Segment Open

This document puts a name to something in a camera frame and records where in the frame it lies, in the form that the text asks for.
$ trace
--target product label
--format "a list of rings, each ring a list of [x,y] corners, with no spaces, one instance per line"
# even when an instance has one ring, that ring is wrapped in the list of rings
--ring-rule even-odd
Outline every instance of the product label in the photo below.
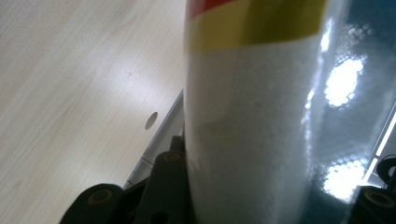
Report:
[[[190,0],[190,53],[301,39],[320,31],[326,0]]]

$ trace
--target wood grain
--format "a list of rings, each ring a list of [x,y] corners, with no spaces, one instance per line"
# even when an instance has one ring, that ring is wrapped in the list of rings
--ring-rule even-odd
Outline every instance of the wood grain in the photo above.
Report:
[[[0,223],[58,223],[84,189],[124,184],[183,88],[184,10],[0,1]]]

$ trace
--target wooden table
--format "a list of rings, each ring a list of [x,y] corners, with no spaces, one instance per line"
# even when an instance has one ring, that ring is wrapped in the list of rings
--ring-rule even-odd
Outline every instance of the wooden table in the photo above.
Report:
[[[58,223],[84,189],[123,186],[183,88],[184,10],[0,1],[0,223]]]

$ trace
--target red and yellow label
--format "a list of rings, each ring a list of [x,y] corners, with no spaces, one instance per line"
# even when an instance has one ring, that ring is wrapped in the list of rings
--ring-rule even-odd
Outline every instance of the red and yellow label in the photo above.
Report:
[[[319,32],[326,0],[190,0],[189,52],[290,41]]]

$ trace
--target red stripe
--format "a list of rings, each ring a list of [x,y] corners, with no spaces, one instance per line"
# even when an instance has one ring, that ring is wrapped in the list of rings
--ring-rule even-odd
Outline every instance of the red stripe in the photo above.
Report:
[[[222,4],[226,4],[235,0],[188,0],[187,5],[187,18],[192,18],[204,13],[205,11],[218,7]]]

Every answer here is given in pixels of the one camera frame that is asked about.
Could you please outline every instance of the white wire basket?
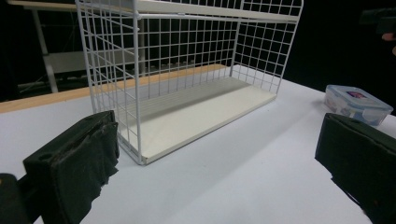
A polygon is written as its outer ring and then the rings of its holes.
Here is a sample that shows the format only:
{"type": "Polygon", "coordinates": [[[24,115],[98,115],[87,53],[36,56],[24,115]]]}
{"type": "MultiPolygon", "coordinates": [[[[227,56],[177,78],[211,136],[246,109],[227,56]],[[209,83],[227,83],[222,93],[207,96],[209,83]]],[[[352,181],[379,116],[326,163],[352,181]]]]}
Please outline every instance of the white wire basket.
{"type": "Polygon", "coordinates": [[[94,113],[149,164],[276,98],[303,0],[77,0],[94,113]]]}

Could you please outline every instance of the plastic food container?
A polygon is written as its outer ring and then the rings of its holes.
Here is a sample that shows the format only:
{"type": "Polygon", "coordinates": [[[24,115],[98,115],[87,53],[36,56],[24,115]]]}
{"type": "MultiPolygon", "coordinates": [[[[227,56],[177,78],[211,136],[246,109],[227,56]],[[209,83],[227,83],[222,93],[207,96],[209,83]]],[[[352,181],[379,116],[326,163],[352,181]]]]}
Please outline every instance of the plastic food container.
{"type": "Polygon", "coordinates": [[[372,94],[355,87],[328,85],[324,104],[335,114],[358,119],[373,127],[393,111],[372,94]]]}

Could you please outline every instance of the shelf bottom panel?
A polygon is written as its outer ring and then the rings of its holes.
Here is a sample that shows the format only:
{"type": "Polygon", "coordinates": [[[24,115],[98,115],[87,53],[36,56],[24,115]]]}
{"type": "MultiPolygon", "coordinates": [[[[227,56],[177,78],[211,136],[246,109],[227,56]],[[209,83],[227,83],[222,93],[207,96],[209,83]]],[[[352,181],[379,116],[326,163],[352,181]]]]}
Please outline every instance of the shelf bottom panel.
{"type": "MultiPolygon", "coordinates": [[[[140,102],[141,154],[144,164],[187,145],[215,131],[276,98],[233,77],[224,77],[182,91],[140,102]]],[[[127,110],[135,111],[135,105],[127,110]]],[[[135,119],[126,120],[126,112],[118,111],[118,119],[127,124],[120,134],[124,143],[137,154],[135,119]]]]}

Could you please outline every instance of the white shelf board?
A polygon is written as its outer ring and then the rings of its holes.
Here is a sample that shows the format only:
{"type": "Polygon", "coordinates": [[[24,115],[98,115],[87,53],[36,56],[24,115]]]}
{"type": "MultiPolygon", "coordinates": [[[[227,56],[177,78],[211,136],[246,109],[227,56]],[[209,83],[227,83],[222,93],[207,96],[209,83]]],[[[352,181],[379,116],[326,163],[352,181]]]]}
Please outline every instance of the white shelf board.
{"type": "MultiPolygon", "coordinates": [[[[182,91],[148,99],[140,103],[141,147],[143,163],[152,161],[192,142],[248,112],[268,104],[274,93],[262,90],[233,77],[224,77],[182,91]]],[[[135,111],[129,105],[128,111],[135,111]]],[[[117,111],[126,123],[125,112],[117,111]]],[[[137,149],[134,119],[121,135],[137,149]]]]}
{"type": "MultiPolygon", "coordinates": [[[[118,13],[133,12],[134,3],[131,0],[108,1],[108,0],[91,0],[88,7],[94,7],[102,10],[112,10],[118,13]]],[[[160,13],[160,14],[193,14],[206,15],[216,17],[233,17],[245,18],[251,20],[262,20],[265,22],[297,22],[298,16],[290,16],[275,13],[266,13],[258,11],[248,11],[242,9],[226,8],[226,7],[209,7],[199,6],[194,4],[182,4],[174,2],[163,2],[156,0],[138,0],[136,1],[136,10],[140,17],[145,17],[146,13],[160,13]]]]}

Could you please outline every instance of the white table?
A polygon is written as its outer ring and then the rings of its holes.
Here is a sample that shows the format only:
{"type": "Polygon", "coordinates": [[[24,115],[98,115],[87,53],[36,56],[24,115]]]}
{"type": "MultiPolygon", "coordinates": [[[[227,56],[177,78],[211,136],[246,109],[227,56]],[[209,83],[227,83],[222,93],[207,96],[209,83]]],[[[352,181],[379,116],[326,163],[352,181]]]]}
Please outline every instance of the white table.
{"type": "MultiPolygon", "coordinates": [[[[371,223],[314,158],[323,97],[283,80],[271,104],[148,166],[122,151],[82,223],[371,223]]],[[[24,158],[91,113],[83,97],[0,114],[0,171],[21,178],[24,158]]],[[[396,137],[396,117],[378,130],[396,137]]]]}

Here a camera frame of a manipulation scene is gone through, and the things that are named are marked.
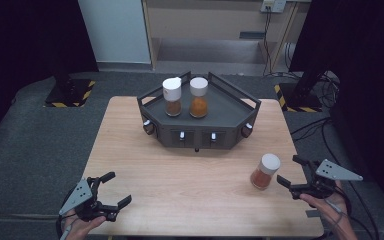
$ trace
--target spice bottle
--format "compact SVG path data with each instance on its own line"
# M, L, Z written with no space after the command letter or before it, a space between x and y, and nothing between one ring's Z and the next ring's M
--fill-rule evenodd
M182 79L168 78L163 82L163 95L166 101L165 112L167 115L174 117L181 113L182 104L180 97L182 96Z
M192 102L189 107L189 113L196 118L201 118L208 113L208 104L205 94L208 89L208 81L202 77L193 78L190 82L192 93Z
M271 153L264 154L257 168L251 174L252 184L260 190L266 189L270 184L273 174L279 167L280 160L276 155Z

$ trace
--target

Segment Closed

Find the lines above that hold "label", then copy each of them.

Completed task
--target product label
Outline every instance of the product label in the photo below.
--target red and yellow label
Outline every instance of the red and yellow label in the photo above.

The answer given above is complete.